La tendenza al rifiuto della legalità
viene addirittura individuata, con rassegnata
disillusione quando non con amaro compiacimento,
quale elemento costitutivo e insuperabile
dell’identità nazionale. E tuttavia la lotta per
la legalità è seria e buona, e come tale va combattuta.
Le ragioni sono tante. Prima fra tutte la
sopravvivenza del nostro Paese.
Questo libro, scritto da un magistrato che da
tempo ha sentito anche il dovere di incontrare
giovani studenti per trasmettere loro il valore
della giustizia, vuole proporsi come un percorso
di riflessione sul concetto di legalità ma
anche sulle sue ricadute concrete per ogni cittadino,
accettando la sfida di una divulgazione
non banale dei temi del diritto.
Cominciando dalla constatazione del livello
degradato della legalità in Italia e dall’importanza
di dare voce al bisogno di un suo ripristino,
l’autore individua i fondamenti della legalità
all’interno della Costituzione (valore in sé,
prima ancora che scrigno di valori), che va oggi
resa operante in modo effettivo e aggiornata,
nell’ottica dell’esercizio di una cittadinanza attiva
alla quale sappia corrispondere l’impegno
trasparente delle istituzioni. Diventa allora fondamentale,
in questo percorso, il rapporto tra il
cittadino e l’amministrazione della giustizia, la
quale, pur con le sue disfunzioni e contraddizioni,
rimane garanzia di tutela dei diritti di tutti e
di un’ordinata convivenza civile. Proprio in questa
intersezione delicata e necessaria può nascere un patto civico in grado di esprimere
un’equilibrata reciprocità di diritti e di doveri,
dove le regole vengono liberamente accolte,
anche perché viste nella loro prospettiva di
‘convenienza’ per la vita e il progresso di tutti,
nella sfera pubblica come in quella privata.

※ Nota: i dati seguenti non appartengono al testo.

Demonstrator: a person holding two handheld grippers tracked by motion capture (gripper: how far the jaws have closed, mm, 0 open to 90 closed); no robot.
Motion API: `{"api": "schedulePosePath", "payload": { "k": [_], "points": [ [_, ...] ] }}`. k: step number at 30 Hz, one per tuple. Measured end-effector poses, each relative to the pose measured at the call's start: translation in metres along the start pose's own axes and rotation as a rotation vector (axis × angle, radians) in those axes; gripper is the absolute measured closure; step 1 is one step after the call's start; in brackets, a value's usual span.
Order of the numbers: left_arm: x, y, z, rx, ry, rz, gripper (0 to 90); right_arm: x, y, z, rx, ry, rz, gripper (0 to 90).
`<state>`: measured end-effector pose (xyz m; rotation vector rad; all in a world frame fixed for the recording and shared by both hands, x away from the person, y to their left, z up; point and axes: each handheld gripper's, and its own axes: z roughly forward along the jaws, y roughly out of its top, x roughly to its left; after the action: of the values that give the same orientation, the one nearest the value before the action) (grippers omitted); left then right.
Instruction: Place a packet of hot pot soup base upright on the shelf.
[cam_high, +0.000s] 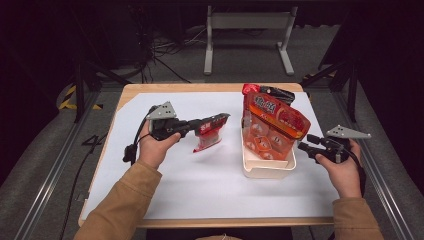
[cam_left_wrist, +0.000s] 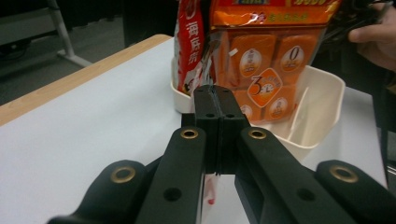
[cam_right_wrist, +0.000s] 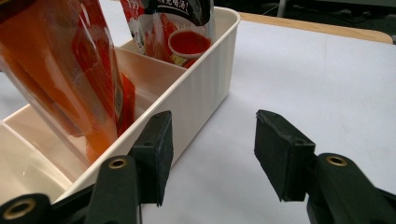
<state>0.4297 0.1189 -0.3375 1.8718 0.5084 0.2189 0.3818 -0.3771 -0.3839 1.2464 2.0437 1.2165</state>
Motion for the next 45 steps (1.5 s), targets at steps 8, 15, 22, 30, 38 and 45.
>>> {"api": "schedulePosePath", "payload": {
  "k": [8, 15, 22, 30, 38, 45],
  "points": [
    [-0.013, 0.011, -0.011, -0.009, -0.069, 0.043, 90.0, -0.001, -0.001, 0.001, 0.004, 0.005, 0.003, 48.0],
    [-0.026, 0.024, -0.019, -0.013, -0.096, 0.086, 90.0, 0.0, -0.002, 0.003, 0.013, 0.008, 0.002, 48.4],
    [-0.036, 0.032, -0.021, -0.011, -0.132, 0.108, 90.0, 0.0, -0.002, 0.002, 0.012, 0.012, 0.0, 48.9],
    [-0.048, 0.041, -0.021, -0.019, -0.172, 0.139, 90.0, 0.0, -0.002, 0.001, 0.009, 0.015, 0.002, 49.3],
    [-0.055, 0.048, -0.02, -0.026, -0.19, 0.158, 90.0, -0.002, -0.003, 0.002, 0.016, 0.018, 0.004, 50.1],
    [-0.062, 0.054, -0.013, -0.035, -0.216, 0.174, 90.0, -0.003, -0.003, 0.001, 0.012, 0.017, 0.005, 50.1]
  ]
}}
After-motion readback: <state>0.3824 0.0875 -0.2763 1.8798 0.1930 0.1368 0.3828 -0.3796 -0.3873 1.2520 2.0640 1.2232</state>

Tutto questo, però, può essere soltanto il frutto
di un’educazione alla legalità. Perché, come
dice limpidamente don Luigi Ciotti nella sua
prefazione al volume, «le leggi da sole non
bastano. Perché sia praticata, una legge deve
essere prima di tutto riconosciuta, cioè deve
‘intercettare’ i processi di formazione delle persone
e dei giovani in particolare, deve saper
parlare a quel guardarsi dentro e fuori di sé che
risveglia la coscienza critica, la capacità di
interrogarsi, di distinguere, di fare delle scelte».
Biografia dell'autore
Adriano Patti è magistrato dal 1985, attualmente
presso la Corte d’Appello di Torino.
Studioso del diritto fallimentare, autore di
numerose pubblicazioni giuridiche, è dal 2004
condirettore scientifico della rivista «Il fallimento
e le altre procedure concorsuali». Tra le
sue opere: I privilegi (in Trattato di diritto civile
e commerciale, diretto da Schlesinger, 2003) e
Crisi di impresa e ruolo del giudice (2009).
Negli ultimi anni ha tenuto vari incontri con gli
studenti nelle scuole sul tema della legalità.